連中の中には女も含まれている。そちらもヤンキーよりも下品で、まだ元の世界の不良の方が綺麗だ。
男達も欲求不満の解消に使われたのだろう。勿論、その方法は決して性交だけではないのは暴力の痕跡が色濃く見えることから明らかだ。
まともに話が通じると思う方が馬鹿である。
理性は冷静に答えを弾き出すが、それをいやと心中で潰した。
成程、彼等に救いようはない。殺すべきで、殺しておかねば後々厄介な事を起こしかねない。
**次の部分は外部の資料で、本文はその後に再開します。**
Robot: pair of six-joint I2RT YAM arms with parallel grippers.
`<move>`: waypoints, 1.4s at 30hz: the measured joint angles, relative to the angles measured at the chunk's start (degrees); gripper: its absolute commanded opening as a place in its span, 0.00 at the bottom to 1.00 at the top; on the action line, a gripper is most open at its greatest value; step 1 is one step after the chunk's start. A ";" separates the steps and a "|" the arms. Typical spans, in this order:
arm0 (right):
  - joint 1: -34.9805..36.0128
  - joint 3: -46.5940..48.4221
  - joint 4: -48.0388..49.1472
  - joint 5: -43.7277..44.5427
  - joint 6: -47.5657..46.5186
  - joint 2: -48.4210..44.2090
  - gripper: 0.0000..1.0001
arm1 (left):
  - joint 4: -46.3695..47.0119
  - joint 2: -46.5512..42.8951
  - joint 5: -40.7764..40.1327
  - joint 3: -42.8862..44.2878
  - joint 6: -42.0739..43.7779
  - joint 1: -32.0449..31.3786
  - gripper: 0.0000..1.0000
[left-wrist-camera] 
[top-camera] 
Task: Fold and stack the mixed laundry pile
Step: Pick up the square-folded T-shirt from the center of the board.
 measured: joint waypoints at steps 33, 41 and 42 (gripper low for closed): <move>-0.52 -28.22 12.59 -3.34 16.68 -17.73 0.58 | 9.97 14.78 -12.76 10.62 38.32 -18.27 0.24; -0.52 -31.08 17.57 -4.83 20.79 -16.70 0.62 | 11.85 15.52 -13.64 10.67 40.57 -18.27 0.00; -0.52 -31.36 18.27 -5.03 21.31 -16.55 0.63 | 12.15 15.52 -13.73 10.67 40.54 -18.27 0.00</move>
災いの芽は早期に潰すべし。これが世の常であることも解っているが、せめて何故そこまで悪辣な道を進んでいるのかを見ておきたい。
馬鹿をやるならそれなりの理由がある。時にはやりたいからやっただとか気分的な問題でやったとサイコな訳を作るが、全員がそうであったことはない。
「一先ずは俺が残る。 世良と十黄は休め」
「なら次は俺がやる。 別に良いだろ?」
「解った。 ……何か起きたら必ず起こしてくれよ?」
今はまだ奴隷達は何もされておらず、明確な変化も起きていない。
世良と十黄が一階下へと階段を降りていく音を聞きつつ、彼は奴隷よりも蛮族を集中的に見ることに決めた。
彼等の住まう場所の地面には焚火の痕跡が多く散見される。
一ヶ所で材料が揃えば何度でも始められる焚火が何故多数あるのかと考えれば、彼等は元々大規模なグループではないのではないかという推測に辿り着く。
始まりは大して大きくはなく、しかし時間を掛けて素行の悪い人間が加入した。
けれど彼等は組織として纏まっているのではない。元々のメンバーや仲が良くなっただけのメンバーで集まって焚火を囲っている。
焚火の数だけグループが存在していて、それはつまり何かあった際に協調路線を取ることは出来ないとも言えた。
所詮は推測なのでそこまで真面目な考えは彼等には無いかもしれない。実際にそこにいる面々も先程まで笑顔で話をしていたのに、何が起きたのか突然喧嘩を始めてしまった。
周りの連中は喧嘩中の二人の男を大声で応援するだけで止める様子は無い。
しまいには互いに武器を取り出しての殺し合いに発展し、錆の浮いた鉈のような物を持っている男が首に刃を立てて殺してみせた。
頭の無くなった胴体から流れ出る血が地面を濡らすも、そんなことは知らぬとばかりに殺した男は首を持ち上げて雄叫びを発する。
そんな姿に応援していた女達がうっとりとした目を向け、向けられた本人はウインクを返していた。
「蛮族って言っても限度があるだろ……」
監視を始めて僅かだが、彼は早速頭を抱えたくなった。